There were some great questions through the night! Including the ones form the hecklers. It centred around data from some graphs I showed from a previous blog post tried not to go into the maths of due to the typical spread of the audience. So I offered to take it offline so as not to bore the audience, but there wasn't the appetite form the questioner, so smackdown happened and they then agreed to take it offline but never got back to me, darn it! (#invitestillopen)

Background

What's the reason for the graphs?

Several years ago, I was working in a company which was on the proverbial agile journey. They were still thinking in very big-design ways and were managing programmes of work through standard programme and project management methods.
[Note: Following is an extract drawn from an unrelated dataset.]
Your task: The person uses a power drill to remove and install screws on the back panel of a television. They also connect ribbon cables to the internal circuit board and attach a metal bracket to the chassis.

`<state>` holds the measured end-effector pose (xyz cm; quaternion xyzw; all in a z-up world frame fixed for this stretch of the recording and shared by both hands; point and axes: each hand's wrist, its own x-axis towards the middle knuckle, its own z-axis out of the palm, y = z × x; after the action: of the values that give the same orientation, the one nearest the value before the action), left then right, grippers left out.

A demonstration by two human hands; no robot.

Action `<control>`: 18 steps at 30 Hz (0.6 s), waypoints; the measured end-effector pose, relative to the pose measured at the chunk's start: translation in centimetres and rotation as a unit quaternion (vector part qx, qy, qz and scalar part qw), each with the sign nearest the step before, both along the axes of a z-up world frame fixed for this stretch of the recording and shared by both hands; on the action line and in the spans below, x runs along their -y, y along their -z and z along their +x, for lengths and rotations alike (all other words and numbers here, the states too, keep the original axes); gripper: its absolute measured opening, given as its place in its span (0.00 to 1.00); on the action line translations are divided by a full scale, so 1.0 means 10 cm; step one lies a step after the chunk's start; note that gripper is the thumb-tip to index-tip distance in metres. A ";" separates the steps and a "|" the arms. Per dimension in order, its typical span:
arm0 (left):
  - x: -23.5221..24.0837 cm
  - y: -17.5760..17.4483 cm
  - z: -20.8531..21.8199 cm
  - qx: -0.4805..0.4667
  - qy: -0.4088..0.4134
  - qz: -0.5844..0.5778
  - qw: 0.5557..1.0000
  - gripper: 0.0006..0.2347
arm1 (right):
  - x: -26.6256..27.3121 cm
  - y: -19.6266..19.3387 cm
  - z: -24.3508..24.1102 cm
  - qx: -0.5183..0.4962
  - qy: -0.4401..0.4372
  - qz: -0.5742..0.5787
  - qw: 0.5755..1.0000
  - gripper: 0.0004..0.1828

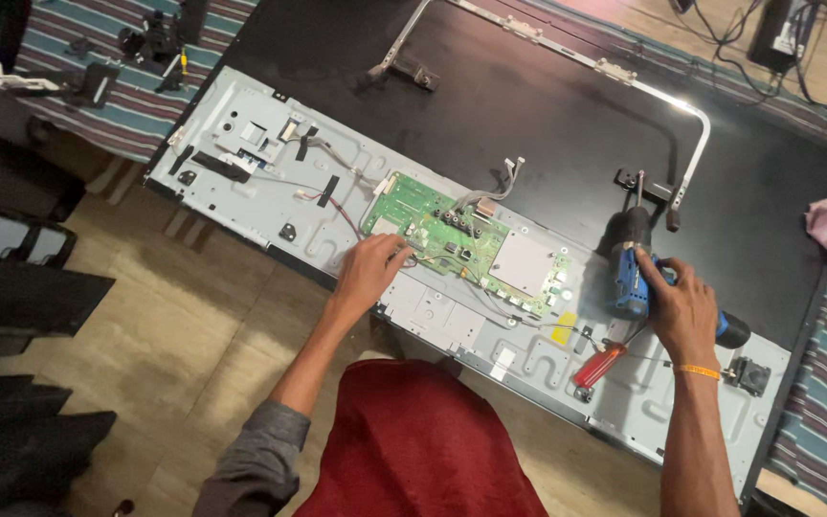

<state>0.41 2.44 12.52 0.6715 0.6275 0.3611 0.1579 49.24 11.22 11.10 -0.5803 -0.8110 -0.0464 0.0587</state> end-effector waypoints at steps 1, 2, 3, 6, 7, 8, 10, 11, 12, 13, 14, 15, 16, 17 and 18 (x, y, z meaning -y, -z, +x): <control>-0.03 -0.01 0.03 0.002 0.000 0.006 1.000 0.06 | -0.04 0.03 0.03 -0.008 -0.012 -0.006 1.000 0.50; -0.06 -0.02 0.07 0.005 0.001 0.011 1.000 0.05 | -0.06 0.06 0.04 -0.016 -0.023 -0.012 1.000 0.50; -0.08 -0.01 0.10 0.008 0.002 0.017 1.000 0.05 | -0.05 0.09 0.05 -0.034 -0.025 -0.012 0.999 0.50; -0.32 0.04 0.16 0.006 0.016 0.037 0.999 0.06 | -0.04 0.12 0.07 -0.034 -0.008 0.003 0.999 0.46; -0.48 0.09 0.18 0.001 0.012 0.028 1.000 0.06 | -0.03 0.13 0.04 0.002 0.012 0.016 1.000 0.43; -0.66 0.15 0.20 -0.005 0.008 0.019 1.000 0.07 | -0.04 0.13 0.00 0.037 0.033 0.029 0.998 0.40; -0.95 0.30 0.32 -0.031 0.009 0.016 0.999 0.09 | -0.09 0.16 -0.20 -0.133 -0.002 0.022 0.991 0.33; -1.16 0.35 0.37 -0.055 0.013 0.027 0.998 0.10 | -0.14 0.19 -0.39 -0.208 -0.006 0.018 0.978 0.28; -1.38 0.40 0.41 -0.078 0.017 0.038 0.996 0.12 | -0.19 0.25 -0.64 -0.281 -0.011 0.014 0.959 0.24; -1.53 0.46 0.45 -0.108 0.029 0.011 0.994 0.12 | -0.22 0.31 -0.89 -0.320 -0.003 -0.022 0.947 0.23; -1.67 0.53 0.48 -0.138 0.041 -0.016 0.990 0.13 | -0.27 0.37 -1.16 -0.359 0.004 -0.059 0.931 0.22; -1.75 0.62 0.52 -0.166 0.051 -0.044 0.984 0.14 | -0.31 0.43 -1.41 -0.395 0.010 -0.097 0.913 0.21; -1.84 0.71 0.54 -0.161 0.062 -0.055 0.983 0.13 | -0.34 0.47 -1.63 -0.431 0.015 -0.135 0.892 0.20; -1.91 0.80 0.57 -0.155 0.073 -0.069 0.983 0.11 | -0.36 0.51 -1.82 -0.416 0.005 -0.101 0.904 0.19; -1.98 0.87 0.59 -0.148 0.085 -0.083 0.982 0.09 | -0.40 0.53 -1.96 -0.399 -0.005 -0.067 0.914 0.18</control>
<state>6.28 22.27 3.77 0.7528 0.6128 0.1893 0.1484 29.68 15.22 5.83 -0.5487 -0.7243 0.2436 0.3391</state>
The company's attempt to have conversations around agile programming were not really working and the second attempt at them (i.e. just do the work and they will come) didn't reach far enough for anyone in positions of enough power to take the effort seriously. This resulted in a somewhat disconnected hybrid method which saw lower levels doing the work with upper levels of management and EA imposing design on the teams, with PMs backing up the EAs as authority on that work.

In addition to that, teams spent the vast majority of retrospective time generating new ideas for working together (good, bad, change) including grouping tasks, voting and setting options for the next iteration. However, no retrospective ever came back to check that these did indeed improve the process and any overhead we introduced as part of the each task was actually worth it. Further actions just built on top of these actions and you gradually built up greater overhead in each iteration.

The team had successfully implemented WIP limits (though that started off quite painfully) and were measuring cycle time and throughput since this was easy for them to visualise in a JIRA Dashboard. We saw a burn down but it wasn't clear whether our flow was any good and indeed, whether we were improving at all.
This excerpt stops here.